**Task**
Here the job is to return only the lines of the material, exactly, from the first one to the line with "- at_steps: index".

**Input data**
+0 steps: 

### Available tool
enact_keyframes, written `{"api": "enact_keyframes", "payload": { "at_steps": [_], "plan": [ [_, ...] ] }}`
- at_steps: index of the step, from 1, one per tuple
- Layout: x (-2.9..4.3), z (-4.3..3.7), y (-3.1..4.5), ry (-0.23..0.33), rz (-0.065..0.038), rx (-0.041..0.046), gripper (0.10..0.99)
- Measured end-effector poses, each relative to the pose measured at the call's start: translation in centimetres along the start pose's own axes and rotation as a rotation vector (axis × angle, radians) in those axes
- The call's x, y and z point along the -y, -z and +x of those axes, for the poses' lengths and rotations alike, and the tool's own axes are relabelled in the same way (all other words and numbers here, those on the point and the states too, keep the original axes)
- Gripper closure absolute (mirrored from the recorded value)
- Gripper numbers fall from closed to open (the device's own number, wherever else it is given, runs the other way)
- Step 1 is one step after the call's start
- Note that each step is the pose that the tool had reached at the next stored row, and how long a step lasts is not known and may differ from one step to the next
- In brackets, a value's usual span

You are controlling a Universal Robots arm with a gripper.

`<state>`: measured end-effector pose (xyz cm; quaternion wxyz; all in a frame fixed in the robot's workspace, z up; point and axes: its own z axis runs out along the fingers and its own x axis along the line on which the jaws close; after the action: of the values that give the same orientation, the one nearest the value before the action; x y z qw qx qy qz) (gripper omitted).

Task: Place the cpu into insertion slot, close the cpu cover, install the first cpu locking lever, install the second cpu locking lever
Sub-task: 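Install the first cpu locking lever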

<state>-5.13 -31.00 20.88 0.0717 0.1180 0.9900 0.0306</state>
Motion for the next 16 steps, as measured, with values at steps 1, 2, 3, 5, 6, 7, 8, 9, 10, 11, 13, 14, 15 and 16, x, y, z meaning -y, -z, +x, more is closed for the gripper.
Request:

**Finished task**
+0 steps: 

### Available tool
enact_keyframes, written `{"api": "enact_keyframes", "payload": { "at_steps": [_], "plan": [ [_, ...] ] }}`
- at_steps: index of the step, from 1, one per tuple

The response has been given in full.